— Либо, — сказал Райбнитц, — как зерно. Которое слепой курице попалось.
Рыцари захохотали. Оппельн покраснел.
— Зависть в вас говорит! — крикнул он. — Завидуете славе и заслугам Свидниц и Лужиц. Господа Колдитц и фон Поленц смело в бой пошли, высоко подняв головы и штандарты, в конном строю, воистину как Ричард Львиное Сердце под Аскалоном, а поскольку audaces fortuna iuvat [300], кацеров в поле побили, устроили им кровавую баню, добычу и телеги отняли, вон из Лужиц прогнали. А вы завидуете! Потому что вы в ту весну удары и тумаки получали, от гуситов не хуже зайцев драпали…
— Следите за словами, — прошипел Хайн фон Чирне.
— А что, неправда, может? — упер руки в боки отнюдь не сраженный его яростной миной Оппельн. — Прокоп половину Силезии сжег, а вы за вроцлавскими стенами со страха в портки наклали!
У Хайна темный кармин выступил на щеки, Йорг Райбнитц быстро удержал его, положив руку на наплечник.
— Колдитц и Поленц, — сказал он, — ударили под Кратцау на растянутую маршевую колонну, на телеги, нагруженные трофейным добром так, что они еле двигались. Неожиданным нападением разорвали гуситский строй, посекли захваченных врасплох и запаниковавших, не дали им времени орудия ни набить, ни использовать. Иначе там не Аскалон был бы, а Гаттин. А в Свиднице вместо ликования — огромная скорбь.

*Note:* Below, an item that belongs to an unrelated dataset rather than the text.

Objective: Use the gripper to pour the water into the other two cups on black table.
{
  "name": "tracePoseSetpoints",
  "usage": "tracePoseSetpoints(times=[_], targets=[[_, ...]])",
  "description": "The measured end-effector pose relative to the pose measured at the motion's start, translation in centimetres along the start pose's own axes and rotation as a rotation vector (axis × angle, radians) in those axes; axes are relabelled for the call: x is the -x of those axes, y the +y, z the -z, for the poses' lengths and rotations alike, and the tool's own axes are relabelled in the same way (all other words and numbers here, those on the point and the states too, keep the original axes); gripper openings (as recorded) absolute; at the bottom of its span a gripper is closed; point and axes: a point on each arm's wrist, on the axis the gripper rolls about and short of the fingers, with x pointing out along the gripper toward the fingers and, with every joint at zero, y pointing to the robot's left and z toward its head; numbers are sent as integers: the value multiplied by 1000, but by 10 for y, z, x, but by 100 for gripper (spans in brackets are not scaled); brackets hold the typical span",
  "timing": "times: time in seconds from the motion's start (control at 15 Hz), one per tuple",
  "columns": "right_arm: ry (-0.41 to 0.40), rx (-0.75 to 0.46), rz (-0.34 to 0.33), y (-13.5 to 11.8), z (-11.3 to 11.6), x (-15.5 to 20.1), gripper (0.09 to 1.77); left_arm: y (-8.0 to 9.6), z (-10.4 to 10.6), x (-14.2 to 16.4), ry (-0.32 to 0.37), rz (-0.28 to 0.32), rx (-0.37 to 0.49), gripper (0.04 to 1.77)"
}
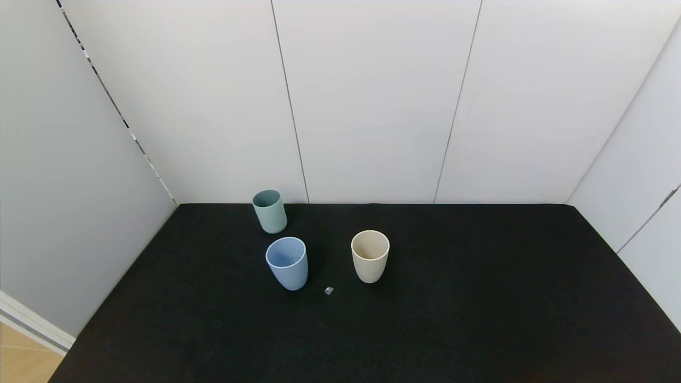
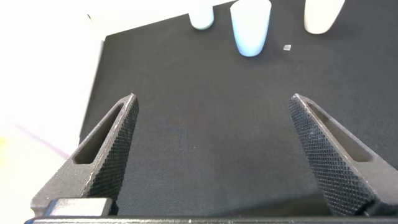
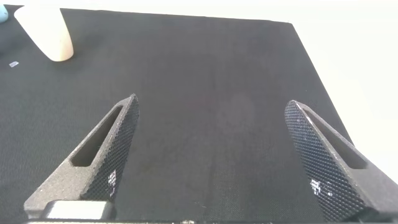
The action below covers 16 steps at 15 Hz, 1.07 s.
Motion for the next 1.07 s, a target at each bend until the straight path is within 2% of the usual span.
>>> tracePoseSetpoints(times=[0.27,1.07], targets=[[0,0,0,0,0,0,171,0,4,-1,21,-33,-27,172],[0,0,0,0,0,0,171,0,7,-2,34,-29,-24,172]])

— Но именно за это Свиднице и лужичанам хвала! — засмеялся маршал Боршнитц. — Умно использовав место, время и перевес, повернуть обстоятельства в свою пользу, неожиданно на врага ударить, мудрой тактикой застать его врасплох — это качества крупных вождей. Именно таким манером побеждали Жижка и Прокоп, честь и хвала господам ландвойтам, что они гуситов собственным их оружием сумели побить. Я им в этом завидую, их триумфу и славе завидую. И вовсе этого не стыжусь.

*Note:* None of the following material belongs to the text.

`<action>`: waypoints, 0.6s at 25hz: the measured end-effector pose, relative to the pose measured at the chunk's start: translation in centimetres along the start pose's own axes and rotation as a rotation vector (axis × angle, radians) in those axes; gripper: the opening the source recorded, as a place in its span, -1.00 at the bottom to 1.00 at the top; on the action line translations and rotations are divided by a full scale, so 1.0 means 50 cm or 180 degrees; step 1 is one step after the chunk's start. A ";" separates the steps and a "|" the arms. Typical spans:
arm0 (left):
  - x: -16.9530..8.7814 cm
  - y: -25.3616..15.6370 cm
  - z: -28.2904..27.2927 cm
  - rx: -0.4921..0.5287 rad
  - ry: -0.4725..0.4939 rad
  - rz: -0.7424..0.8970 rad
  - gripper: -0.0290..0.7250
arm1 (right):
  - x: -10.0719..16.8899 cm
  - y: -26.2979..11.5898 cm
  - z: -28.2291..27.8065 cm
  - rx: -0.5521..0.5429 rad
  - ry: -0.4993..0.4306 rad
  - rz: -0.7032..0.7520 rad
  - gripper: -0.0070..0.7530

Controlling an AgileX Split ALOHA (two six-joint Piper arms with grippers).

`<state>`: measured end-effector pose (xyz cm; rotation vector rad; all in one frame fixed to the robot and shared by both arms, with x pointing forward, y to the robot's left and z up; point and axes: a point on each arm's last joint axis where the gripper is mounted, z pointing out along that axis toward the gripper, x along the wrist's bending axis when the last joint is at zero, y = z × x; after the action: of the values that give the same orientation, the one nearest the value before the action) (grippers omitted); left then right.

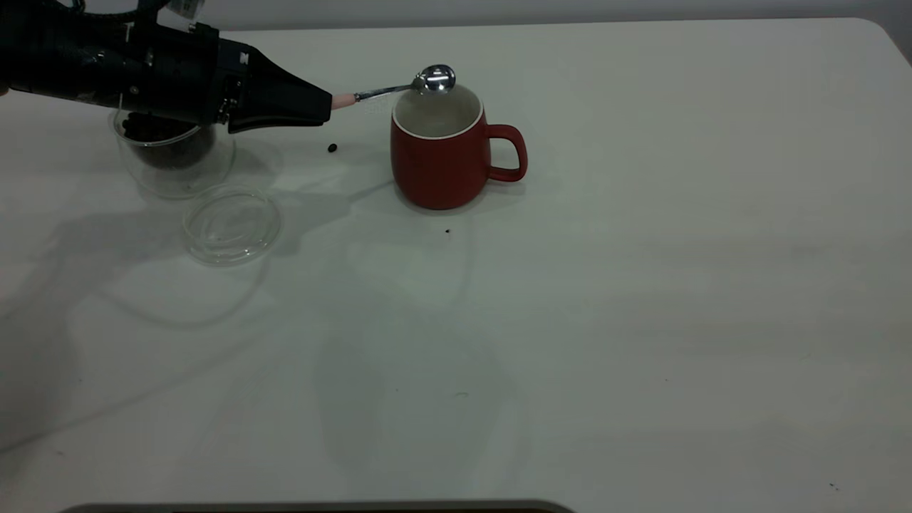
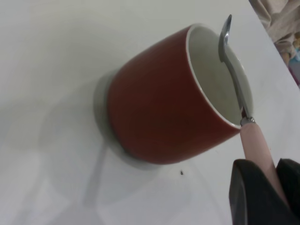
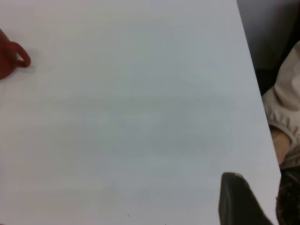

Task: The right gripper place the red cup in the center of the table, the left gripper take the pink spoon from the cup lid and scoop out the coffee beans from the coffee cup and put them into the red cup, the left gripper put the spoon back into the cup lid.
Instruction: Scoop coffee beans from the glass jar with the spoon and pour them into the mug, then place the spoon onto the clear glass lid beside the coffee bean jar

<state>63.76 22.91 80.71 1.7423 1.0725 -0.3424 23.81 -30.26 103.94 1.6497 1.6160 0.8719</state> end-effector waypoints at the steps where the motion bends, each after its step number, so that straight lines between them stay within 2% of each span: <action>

— Победа под Кратцау, — добавил Фюлльштайн, — вдохнула в нас новый дух. Вернула надежду, которую мы уже теряли. Дай нам Бог вторую такую викторию.
— Даст, — заявил, гордо выпрямляясь, Ян Зембицкий. — И я дам ее вам. В бой с еретиками поведу вас сам. К виктории, коя ту, лужицкую, затмит. Я поведу вас, знайте, к такой глории, что Поленц и Колдитц будут забыты. Они под Кратцау едва-едва царапнули Краловца. Мы разотрем его в порошок. Кацерские трупы уложим кучами, а с пойманных будем на эшафотах шкуру сдирать. Именно это я предлагаю вам, вашим князьям, старостам и советам. Соединиться, совместно ударить на чехов, их гибелью почтить Рождество Христово. Кто со мной? И с какими силами? А? Что скажет Вроцлав? Свидница? Опава?
— От имени Вроцлава Пшемковича, милостивого князя Глубчиц и Градца, — быстро проговорил Фюлльштайн, словно боясь, что его кто-нибудь опередит, — обещает сто копий опавского рыцарства. Милостивый князь лично поведет войско.
— Епископ Конрад, — немного подумав, сказал староста Танненфельд, — поставит полную хоругвь. Усиленную ратями из Гродкова и Отмухова. Всего — семьдесят копий.
— Город Вроцлав, — уперся руками в бока Йорг Райбнитц, — даст сто пятьдесят конников. А что же Свидница?
— Город Свидница, — гордо заявил Оппельн, — внес решающий вклад в победу под Кратцау. Ежели теперь его милость князь Ян обещает викторию, которая Кратцау затмит, то Свидницы там не может не быть. Так легко мы не дадим себя затмить и вычеркнуть со страниц истории. Свидница выставит сто пятьдесят коней лучшей кавалерии под командой господина подстаросты Стоша. Все мы в Свиднице рады будем увидеть гуситов, растертых в порошок. Однако вначале пусть нам его милость князь Ян пояснит, каким методом он намеревается сие растирание совершить.